◆ **PROBLEM REQUIREMENTS**: Give the number of lines in the data below that contain "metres", and only that number.

========================

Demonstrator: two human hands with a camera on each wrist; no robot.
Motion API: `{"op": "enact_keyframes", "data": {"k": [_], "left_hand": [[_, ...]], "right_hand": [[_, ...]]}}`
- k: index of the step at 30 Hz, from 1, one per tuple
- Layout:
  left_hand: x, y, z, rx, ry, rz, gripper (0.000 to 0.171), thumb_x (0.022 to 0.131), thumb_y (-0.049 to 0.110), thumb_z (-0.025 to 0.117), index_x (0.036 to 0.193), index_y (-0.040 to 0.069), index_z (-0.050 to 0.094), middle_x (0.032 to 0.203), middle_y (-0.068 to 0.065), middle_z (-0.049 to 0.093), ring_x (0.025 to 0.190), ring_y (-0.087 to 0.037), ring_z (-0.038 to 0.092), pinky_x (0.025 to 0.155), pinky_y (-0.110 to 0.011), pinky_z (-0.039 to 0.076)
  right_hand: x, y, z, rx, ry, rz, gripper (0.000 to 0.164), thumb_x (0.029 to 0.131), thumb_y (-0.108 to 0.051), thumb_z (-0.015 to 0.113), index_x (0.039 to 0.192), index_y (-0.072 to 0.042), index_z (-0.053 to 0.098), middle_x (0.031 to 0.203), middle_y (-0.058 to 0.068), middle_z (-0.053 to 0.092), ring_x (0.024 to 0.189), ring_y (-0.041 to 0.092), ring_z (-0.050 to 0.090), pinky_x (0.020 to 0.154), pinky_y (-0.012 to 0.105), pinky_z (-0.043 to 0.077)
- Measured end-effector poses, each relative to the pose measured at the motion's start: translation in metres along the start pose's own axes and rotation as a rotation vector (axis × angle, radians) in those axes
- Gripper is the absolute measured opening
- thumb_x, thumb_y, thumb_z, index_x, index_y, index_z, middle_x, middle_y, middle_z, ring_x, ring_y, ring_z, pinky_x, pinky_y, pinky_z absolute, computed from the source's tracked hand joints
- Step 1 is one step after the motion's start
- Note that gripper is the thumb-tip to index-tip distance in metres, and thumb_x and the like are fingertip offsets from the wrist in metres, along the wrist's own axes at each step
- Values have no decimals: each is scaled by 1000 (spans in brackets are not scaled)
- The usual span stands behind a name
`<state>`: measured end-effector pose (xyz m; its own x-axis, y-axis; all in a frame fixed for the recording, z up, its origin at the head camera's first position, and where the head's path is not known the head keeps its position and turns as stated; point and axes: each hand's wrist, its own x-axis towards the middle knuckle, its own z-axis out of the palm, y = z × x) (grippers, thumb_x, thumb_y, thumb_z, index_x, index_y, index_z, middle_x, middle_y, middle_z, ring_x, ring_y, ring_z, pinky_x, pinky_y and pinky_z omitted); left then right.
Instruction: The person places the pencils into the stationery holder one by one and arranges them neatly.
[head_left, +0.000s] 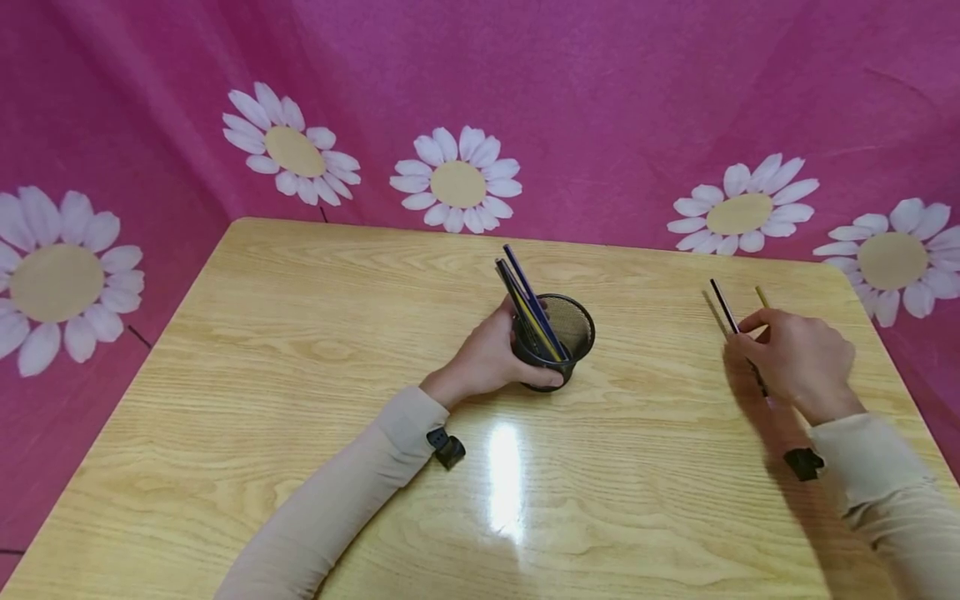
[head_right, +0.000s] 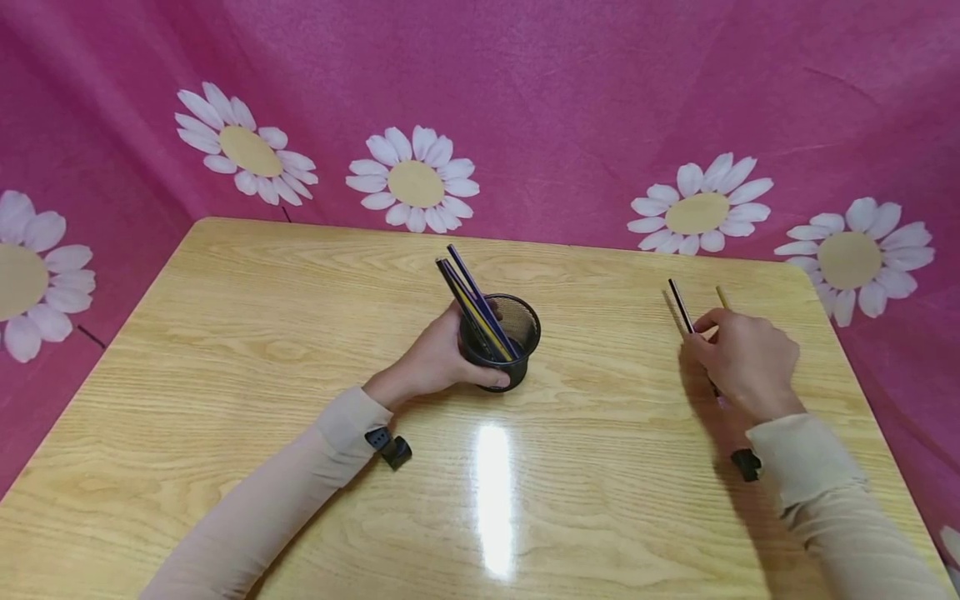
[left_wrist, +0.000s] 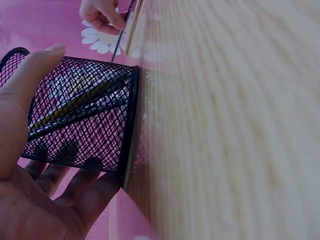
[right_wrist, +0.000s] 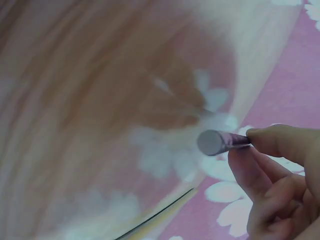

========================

◆ **REPLY**: 2